The Merry Month: by Robert Merry

Robert Merry

Robert Merry, MCIOB, is an independent Stone Consultant. He ran his own stone company for 17 years before becoming first an independent project manager and now a consultant. He is also an expert witness in disputes regarding stone and stone contracts. 0207 502 6353 / 07771 997621. [email protected]

Robert Merry heads North from his home in London to revisit a city he has not seen since he was boy. He revels in Northern sandstone, architecture, history and art.

Away the lad.

Someone bought me a weekend in Newcastle, as a present. Not for me to go on my own. They came with me.

It’s a city I had read much about but not visited since I was a child.

In fact, the man who ran the largest department store in Newcastle in those days was my God Father. Who knew!?

Newcastle’s Georgian city centre is the home of sandstone. The Tyne, the home of bridges. Such splendid bridges – The Tyne, Queen Elizabeth II, Edward VII, Swing, High Level, Gateshead Millennium and Redheugh. Victorian mostly, built for railwaymen and their ambitions, with walkways and double decks and cast iron girders and span.

It is a city built on the riches of coal and shipping.

And then there’s those sandstone buildings in Grey Street and Grainger Street and around. It is known as Grainger Town, after Richard Grainger the architect who drew up plans for the transformation of the centre of Newcastle in 1834.

The columns and pediment in front of the Royal Theatre are glorious, chunky, carved sandstone, wearing remarkably well for nearly 200 years of standing in the cooler climes of the North-East.

Some of the stone, around the back streets where no one sees it much, is black with pollution.

But it is a fine city centre. Grainger Market and Central Arcade, with its decorative faience tiles still pristine, as if they were fitted yesterday.

Often described as the finest street in Europe, Grey Street is the jewel in the crown, relatively untroubled by corporate giants, with sandstone façades intact.

Even older church steeples spike the skyline. Inside the Cathedral of St Nicholas, dating from 1091, are fine stained glass windows commemorating the fallen in the South Africa Boar War, and the 1914-18 and 1939-45 World Wars. 20th century stained glass windows, with minimalist, abstract images commemorate industrial pioneers of the city.

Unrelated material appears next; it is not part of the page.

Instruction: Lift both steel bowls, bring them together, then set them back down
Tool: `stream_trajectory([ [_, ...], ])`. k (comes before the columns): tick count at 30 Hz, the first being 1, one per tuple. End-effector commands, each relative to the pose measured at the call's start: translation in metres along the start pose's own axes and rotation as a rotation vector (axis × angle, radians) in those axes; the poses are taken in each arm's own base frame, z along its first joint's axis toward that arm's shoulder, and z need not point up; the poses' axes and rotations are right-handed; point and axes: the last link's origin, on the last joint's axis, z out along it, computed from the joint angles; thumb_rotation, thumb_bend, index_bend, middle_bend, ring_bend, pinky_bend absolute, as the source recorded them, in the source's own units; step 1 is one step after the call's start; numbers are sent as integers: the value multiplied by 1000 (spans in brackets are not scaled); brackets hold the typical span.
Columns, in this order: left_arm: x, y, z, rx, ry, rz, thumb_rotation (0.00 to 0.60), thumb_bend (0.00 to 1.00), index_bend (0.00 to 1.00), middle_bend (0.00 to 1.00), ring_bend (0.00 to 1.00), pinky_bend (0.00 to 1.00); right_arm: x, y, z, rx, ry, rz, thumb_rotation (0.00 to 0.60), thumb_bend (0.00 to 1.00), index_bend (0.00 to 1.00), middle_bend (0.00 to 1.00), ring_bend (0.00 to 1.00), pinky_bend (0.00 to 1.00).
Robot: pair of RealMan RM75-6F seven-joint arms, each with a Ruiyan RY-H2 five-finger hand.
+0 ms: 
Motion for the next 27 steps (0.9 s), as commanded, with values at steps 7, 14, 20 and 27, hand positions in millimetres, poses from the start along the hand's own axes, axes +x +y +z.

And all set in sandstone window jambs and cills.

A fine alter rail in an orange/red marble I couldn’t identify. Black and white stone floors, probably Carrara and Belgian black.

And Portland stone. Portland! This far north? It makes an appearance as cladding on the outside of the city’s 1960s civic centre. There is green slate decorative cladding below windows and granite paving and plinths. Arabescato can be seen through the windows, decorating steps and tables. And thin delicate strips of Portland adorn the facade of the circular building on legs at the back, next to the wonderful David Wynne bronze statue of the Tyne River God cascading as a fountain down the civic centre walls.

And the Wren stone, a 500-year-old piece of history set in the wall in the inner space, flanked on four sides by the civic centre buildings.

The story goes that the council decided the city needed to look further than the local sandstone, to reflect a modern, forward-looking Newcastle.

The supplier, Portland Stone Firms, was so pleased with the order that it gifted to the city an original Wren sample stone from St Pauls Cathedral that had been left on the Dorset island that gives its name to the stone.

The council mounted the relic in the walls and carved an explanation of its origin into the new Portland stone around it.

A granite clad plinth by a small pond on the north side commemorates a visit by USA President Jimmy Carter.

At first glance it looks like what it is, I suppose: a rather dated municipal building.

But on closer inspection it is a place of beauty.

The fine sculpture of swans in flight, also by David Wynne, and the bronze seahorses by John Robert Murray McCheyne are more gems.

The building and surrounding streets were empty early on a Saturday morning, leaving us free to wander and stare.

The emptiness was eerie; the stone and sculpture a delight.

Newcastle’s coal and shipping industries are long gone.

Some boat building and ship repair yards still exist further up the river, near Tynemouth, but no more are the heady days of Swan Hunter and the Ark Royal.

We took the metro to Tynemouth Priory and Castle, standing on the top of the cliff above the sea. From there we strolled down through the North Shields quays, past the Corten steel sculpture of a Fiddlers Green Fisherman by Ray Longsdale.

Fiddlers Green is a place in the afterlife for fishermen and sailors lost at sea.

We caught the ferry to South Shields and were interrupted by tug boats pulling and pushing a cruise liner up the Tyne – for repair, I suppose. It was so big it almost blocked out the sun as it passed.

And then back on the Metro to Newcastle Central station, with its sandstone façade and splendidly curved, wrought iron-ribbed arched roof.

I haven’t mentioned The Cluney, The Sage, The Laing or the Baltic Flour Mill (now a contemporary art centre). But there’s simply not enough room for it all here.

A great trip to a great city. Ah yes, it were aareet!

Sandstone in Newcastle
Some of Newcastle’s impressive sandstone architecture.